Does your company provide matching contributions in its retirement plan? Are you taking advantage of the matching contribution? A typical company match is one where the company contributes 50 cents for every dollar you contribute, up to you contributing 6% of salary, meaning the company contributes 3% of salary. A 50% return is hard to beat. Your windfall doesn't get contributed to the retirement plan. You use part of your inheritance to replace the income you're contributing to the retirement plan. You still have to decide how the money in the retirement plan will be invested.

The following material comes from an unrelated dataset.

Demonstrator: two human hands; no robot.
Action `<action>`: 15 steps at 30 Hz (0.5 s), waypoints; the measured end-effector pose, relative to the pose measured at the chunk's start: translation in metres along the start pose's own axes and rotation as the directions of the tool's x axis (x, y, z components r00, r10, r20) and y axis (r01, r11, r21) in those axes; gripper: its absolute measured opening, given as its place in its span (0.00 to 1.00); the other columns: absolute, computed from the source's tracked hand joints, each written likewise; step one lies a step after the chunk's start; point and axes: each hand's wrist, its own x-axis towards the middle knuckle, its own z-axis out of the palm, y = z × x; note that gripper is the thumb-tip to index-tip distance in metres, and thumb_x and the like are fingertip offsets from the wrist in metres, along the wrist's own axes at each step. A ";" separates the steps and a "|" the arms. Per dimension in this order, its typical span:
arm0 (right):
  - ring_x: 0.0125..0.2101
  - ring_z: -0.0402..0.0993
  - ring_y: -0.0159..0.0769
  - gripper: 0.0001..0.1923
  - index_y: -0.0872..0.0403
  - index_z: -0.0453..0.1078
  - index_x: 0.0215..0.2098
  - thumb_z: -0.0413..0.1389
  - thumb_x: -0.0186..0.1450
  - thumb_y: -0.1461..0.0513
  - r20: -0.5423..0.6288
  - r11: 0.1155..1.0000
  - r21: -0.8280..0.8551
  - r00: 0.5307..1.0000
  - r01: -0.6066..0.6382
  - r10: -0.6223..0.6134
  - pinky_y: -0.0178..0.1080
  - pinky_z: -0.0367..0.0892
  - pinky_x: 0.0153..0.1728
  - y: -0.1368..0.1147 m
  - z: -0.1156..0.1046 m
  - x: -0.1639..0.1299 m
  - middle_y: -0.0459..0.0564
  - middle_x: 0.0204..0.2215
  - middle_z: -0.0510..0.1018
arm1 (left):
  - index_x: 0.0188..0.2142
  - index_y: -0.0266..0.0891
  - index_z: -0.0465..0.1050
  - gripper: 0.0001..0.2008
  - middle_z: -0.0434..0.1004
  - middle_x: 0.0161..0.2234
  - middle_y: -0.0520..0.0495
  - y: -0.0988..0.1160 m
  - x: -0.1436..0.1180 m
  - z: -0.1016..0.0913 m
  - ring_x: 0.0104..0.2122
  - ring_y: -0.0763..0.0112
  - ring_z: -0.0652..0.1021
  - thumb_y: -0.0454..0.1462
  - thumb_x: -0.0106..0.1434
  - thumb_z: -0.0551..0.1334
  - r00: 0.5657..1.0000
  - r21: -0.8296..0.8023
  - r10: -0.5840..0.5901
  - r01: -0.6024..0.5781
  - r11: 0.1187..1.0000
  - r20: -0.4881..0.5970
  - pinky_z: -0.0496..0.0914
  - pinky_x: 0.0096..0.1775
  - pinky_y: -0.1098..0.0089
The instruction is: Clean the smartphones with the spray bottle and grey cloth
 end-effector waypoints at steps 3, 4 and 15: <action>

What's your attitude toward risk? Rutgers' Investment Risk Tolerance Quiz can provide a quick read on your risk tolerance. The more conservative you are as an investor, the more likely it is that paying down the mortgage makes more sense than investing your windfall. My rule of thumb is that you have to expect to earn more after-tax on your investments than the effective rate on your mortgage for it to make sense to invest the money versus paying down the mortgage.

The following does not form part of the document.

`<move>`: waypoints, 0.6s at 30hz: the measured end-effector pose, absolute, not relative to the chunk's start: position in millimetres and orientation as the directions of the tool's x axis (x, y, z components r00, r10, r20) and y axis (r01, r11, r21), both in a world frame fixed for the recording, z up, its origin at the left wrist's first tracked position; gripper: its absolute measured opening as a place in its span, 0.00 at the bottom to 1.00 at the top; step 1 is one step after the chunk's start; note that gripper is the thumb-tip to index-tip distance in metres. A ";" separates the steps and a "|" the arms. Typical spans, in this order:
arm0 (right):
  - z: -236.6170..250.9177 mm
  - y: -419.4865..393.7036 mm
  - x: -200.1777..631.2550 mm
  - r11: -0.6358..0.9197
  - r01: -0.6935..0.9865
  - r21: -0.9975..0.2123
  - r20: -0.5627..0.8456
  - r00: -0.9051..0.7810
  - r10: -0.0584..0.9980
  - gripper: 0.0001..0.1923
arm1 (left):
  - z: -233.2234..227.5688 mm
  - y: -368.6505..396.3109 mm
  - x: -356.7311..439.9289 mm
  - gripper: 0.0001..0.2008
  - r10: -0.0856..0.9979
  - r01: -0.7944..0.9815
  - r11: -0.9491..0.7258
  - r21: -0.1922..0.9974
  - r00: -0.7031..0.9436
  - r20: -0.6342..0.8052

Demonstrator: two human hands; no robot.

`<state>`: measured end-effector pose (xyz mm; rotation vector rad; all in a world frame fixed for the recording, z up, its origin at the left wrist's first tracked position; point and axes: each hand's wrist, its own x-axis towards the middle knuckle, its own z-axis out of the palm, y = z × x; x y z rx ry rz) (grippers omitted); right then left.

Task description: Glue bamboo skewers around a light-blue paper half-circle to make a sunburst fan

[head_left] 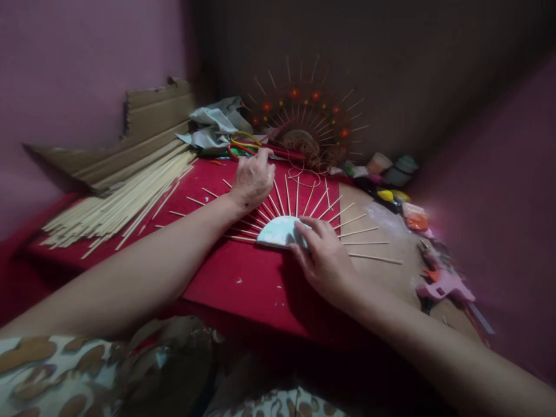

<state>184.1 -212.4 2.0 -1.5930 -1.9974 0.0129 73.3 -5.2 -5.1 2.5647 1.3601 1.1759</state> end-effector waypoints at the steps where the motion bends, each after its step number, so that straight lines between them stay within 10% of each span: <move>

You can use Bankrate's mortgage tax deduction calculator to estimate the effective rate on your mortgage. However, the calculator assumes you can fully utilize the mortgage interest deduction and that you're not just replacing the standard deduction on your income tax return with the mortgage interest expense. Talk to your tax professional if you're uncertain on whether you're fully utilizing the mortgage interest deduction.